Private golf club in the eastern United States

Trump National Golf Club, Washington, D.C. is an 800 acre private golf club in the eastern United States, at Lowes Island in Potomac Falls, Virginia, northwest of Washington, D.C.

It is part of the Trump chain of golf clubs that includes clubs in Los Angeles, Philadelphia, and Bedminster. The club contains two 18-hole golf courses, both par 72. The Championship Course was designed by Tom Fazio, and the Riverview course was added in 1999, when the club was still known as the Lowes Island Club. The Riverview Course abuts the Potomac River and was originally designed by Arthur Hills. The club also contains a 50000 sqft clubhouse, an 82 ft swimming pool, an indoor tennis center, and a fitness center.

== History ==
The Trump National Golf Club (Washington, D.C.) was formerly the Lowes Island Club. Donald Trump purchased the club in 2009 for $13 million from a bank after the previous owner defaulted on its loans. He financed the purchase with a loan from Chevy Chase Bank. Trump then invested at least $25 million into the property. Trump hired Tom Fazio to remake the golf courses. The clubhouse, pool, and other facilities were also renovated. Renovations were completed in June 2015.

An estimated 465 trees were removed to provide unobstructed views of the Potomac River, prompting objections from some. The Trump Organization officials said that many of the trees were weak, in danger of becoming diseased, and presented soil erosion problems; the Loudoun County urban forester and other county officials "did not oppose cutting down some unhealthy trees" but did not feel "that the extent of the removal was necessary". A company official said that trash and debris was also removed from the riverbank.

In 2016, Trump's financial disclosures indicated the property earned $17.5 million in revenue. Eric Trump now manages the club. President Trump visited the club six times between mid-March and the end of May 2017.

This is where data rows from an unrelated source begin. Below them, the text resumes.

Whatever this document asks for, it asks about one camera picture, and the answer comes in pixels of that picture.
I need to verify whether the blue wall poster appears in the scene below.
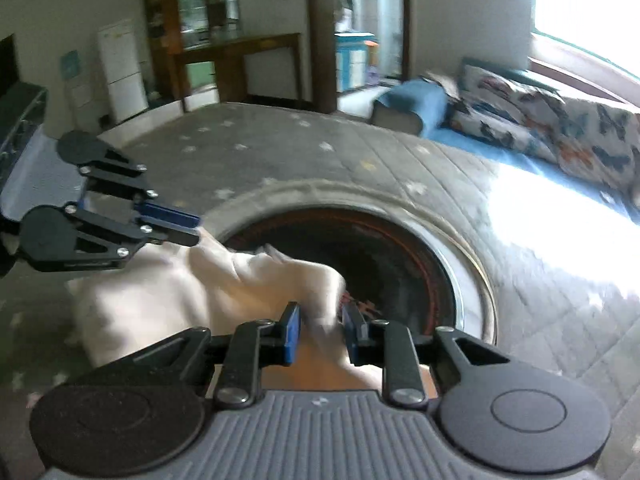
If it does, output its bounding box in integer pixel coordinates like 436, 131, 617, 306
60, 50, 83, 81

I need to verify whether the beige cloth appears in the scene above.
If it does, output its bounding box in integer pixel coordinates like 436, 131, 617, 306
422, 71, 463, 98

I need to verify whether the large window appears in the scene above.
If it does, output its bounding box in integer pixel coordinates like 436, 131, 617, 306
530, 0, 640, 76

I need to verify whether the black television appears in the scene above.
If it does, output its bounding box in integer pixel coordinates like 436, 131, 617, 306
0, 34, 20, 98

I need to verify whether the dark wooden shelf cabinet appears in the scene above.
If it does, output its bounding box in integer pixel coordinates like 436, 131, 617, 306
142, 0, 246, 111

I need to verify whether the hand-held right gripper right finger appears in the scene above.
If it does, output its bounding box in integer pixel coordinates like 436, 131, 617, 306
341, 304, 511, 407

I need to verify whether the butterfly print pillow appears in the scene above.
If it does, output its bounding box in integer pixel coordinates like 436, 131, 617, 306
450, 62, 568, 153
547, 95, 640, 193

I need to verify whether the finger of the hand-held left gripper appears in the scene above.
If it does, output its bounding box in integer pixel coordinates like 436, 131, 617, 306
80, 151, 201, 228
41, 204, 202, 273

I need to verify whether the dark wooden sideboard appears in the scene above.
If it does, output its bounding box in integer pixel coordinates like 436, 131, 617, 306
170, 32, 303, 113

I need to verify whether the grey quilted star table cover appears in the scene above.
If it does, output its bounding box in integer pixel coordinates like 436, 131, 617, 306
0, 102, 640, 480

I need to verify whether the cream fleece garment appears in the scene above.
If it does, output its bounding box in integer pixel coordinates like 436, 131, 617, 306
65, 232, 431, 393

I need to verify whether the dark wooden door frame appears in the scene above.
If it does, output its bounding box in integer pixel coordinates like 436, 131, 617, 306
307, 0, 413, 113

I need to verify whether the blue white cabinet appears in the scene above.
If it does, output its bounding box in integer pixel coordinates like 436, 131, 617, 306
334, 32, 377, 93

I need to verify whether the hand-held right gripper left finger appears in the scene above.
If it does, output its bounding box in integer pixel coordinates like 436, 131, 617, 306
145, 301, 302, 408

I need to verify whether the round black induction cooktop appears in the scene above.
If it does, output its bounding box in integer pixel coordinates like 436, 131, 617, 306
217, 205, 466, 348

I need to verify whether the blue blanket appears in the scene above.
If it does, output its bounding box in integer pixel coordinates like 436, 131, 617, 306
370, 79, 448, 137

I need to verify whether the teal sofa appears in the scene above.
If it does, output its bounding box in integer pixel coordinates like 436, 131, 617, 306
370, 57, 640, 226

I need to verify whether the white refrigerator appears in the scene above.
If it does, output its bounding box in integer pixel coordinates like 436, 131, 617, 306
96, 19, 150, 123

The course hosted the Senior PGA Championship in May 2017; Bernhard Langer won his record ninth senior major title. The course has also hosted LIV Golf tournaments in 2023, and in 2026.

==="River of Blood" monument===

A curious war memorial located at the club became the object of widespread attention during Trump's 2016 presidential campaign. The monument sits between the 14th hole and the 15th tee on the Championship Course. Shortly after purchasing the club, Trump directed a stone pedestal be built to display a flagpole, and installed a plaque on the pedestal bearing the inscription:

Many great American soldiers, both of the North and South, died at this spot, "The Rapids", on the Potomac River. The casualties were so great that the water would turn red and thus became known as "The River of Blood".

There is no historical record of any such event taking place at the site. One local historian, Craig Swain, cited two soldiers of the 34th New York Infantry Regiment killed by local citizens in 1861 as the only casualties suffered on the island by either side in the Civil War.
Two years later, on June 27–28, 1863, General J.E.B. Stuart led 4,500 Confederate soldiers north across the Potomac at Rowser's Ford from the Lowes Island area, on the ride to Gettysburg, but no fatalities were recorded. Professor Scott Hippensteel has estimated that the blood of 50,000 men would have had to drain into the Potomac River to cause a significant stretch of it to visibly "run red" for more than a few seconds.

According to the executive director of the Mosby Heritage Area Association, the only Civil War battle in the area was the Battle of Ball's Bluff, 11 mi upriver. Other historians consulted by The New York Times for a story in 2015 agreed. Trump said that "numerous historians" had told him, or had told "my people," the story of the River of Blood, and reasoned that "it makes sense" that "many people were shot," because "That was a prime site for river crossings. So, if people are crossing the river, and you happen to be in a civil war, I would say that people were shot – a lot of them." Told that local historians had called his plaque a fiction, he retorted, "how would they know that? Were they there?"

Some commentators regarded the plaque as representative of a wider pattern of fabrication by Trump or members of his staff.